2. There is a strong consensus amongst the mainstream medical opinion that breastfeeding offers numerous psychological and physical benefits to both the mother and the child. For instance, breastfeeding can significantly enhance the bond and attachment between a mother and child, provide the child with essential nutrients, and build his or her immunity as they grow.[2] 

In addition, the medical benefits of breastfeeding a child are supported by the traditions of the Prophet and his family - for instance, Imam Ali said, “For a child, there is no milk that has more blessings than the milk of a mother.”[3] 

Considering this, if, due to fasting, a breastfeeding mother or nurse produces less milk, then this can have detrimental effects on the psychological and physical wellbeing of a child.
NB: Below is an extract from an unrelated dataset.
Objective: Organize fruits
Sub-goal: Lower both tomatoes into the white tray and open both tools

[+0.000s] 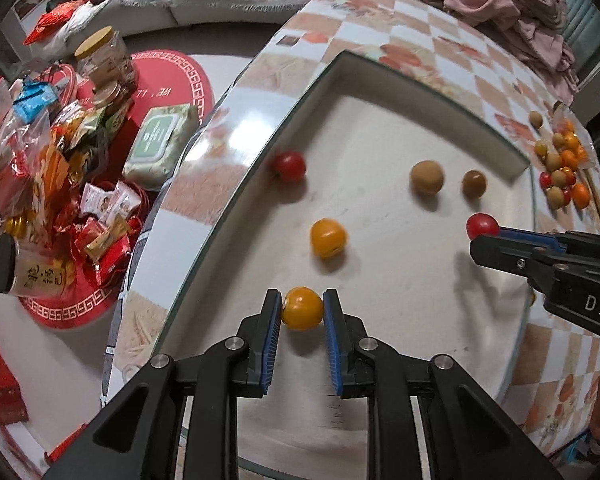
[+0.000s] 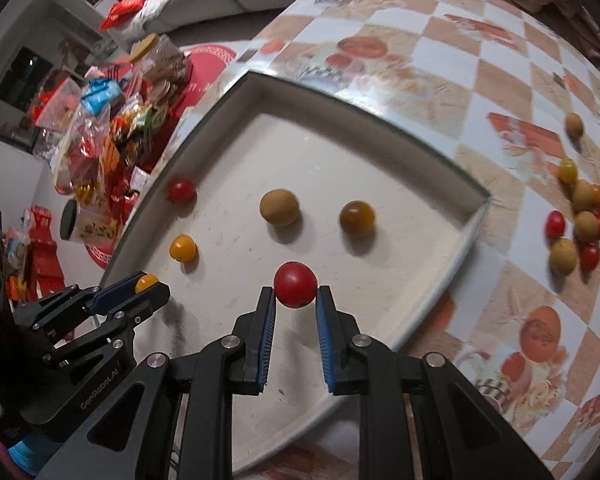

3. There are numerous juristic maxims (qawāʿid al-fiqhiyya) that are derived from the Quran and the traditions of the Prophet and his family that act as meta-legal principles, which support the unrestricted reading of the aforementioned verse of the Quran. Amongst these juristic maxims is the maxim of ‘eliminating harm’ (nafī al-ḍarar). According to this maxim, causing any harm to oneself or to others is prohibited, and therefore if enacting the Sharia obligatory fast will cause harm to a breastfeeding mother or nurse as they produce less milk, then it is prohibited for her to do so.

4. In light of the verse of the Quran that states “ask those who know,”[4] it becomes clear that the most qualified group of people who can assess and advise on the level of bearable or unbearable harm a breastfeeding child may experience due to his/her mother or nurse fasting is the obstetric team. Accordingly, it is necessary for a breastfeeding mother or nurse to consult her obstetric team prior to the commencement of the holy month of Ramadan.

[1] Quran 2:183-4

[2] Gartner LM, Morton J, Lawrence RA, Naylor AJ, O'Hare D, Schanler RJ, Eidelman AI, American Academy of Pediatrics Section on Breastfeeding: Breastfeeding and the use of human milk. Pediatrics. 2005 Feb;115(2) 496-506.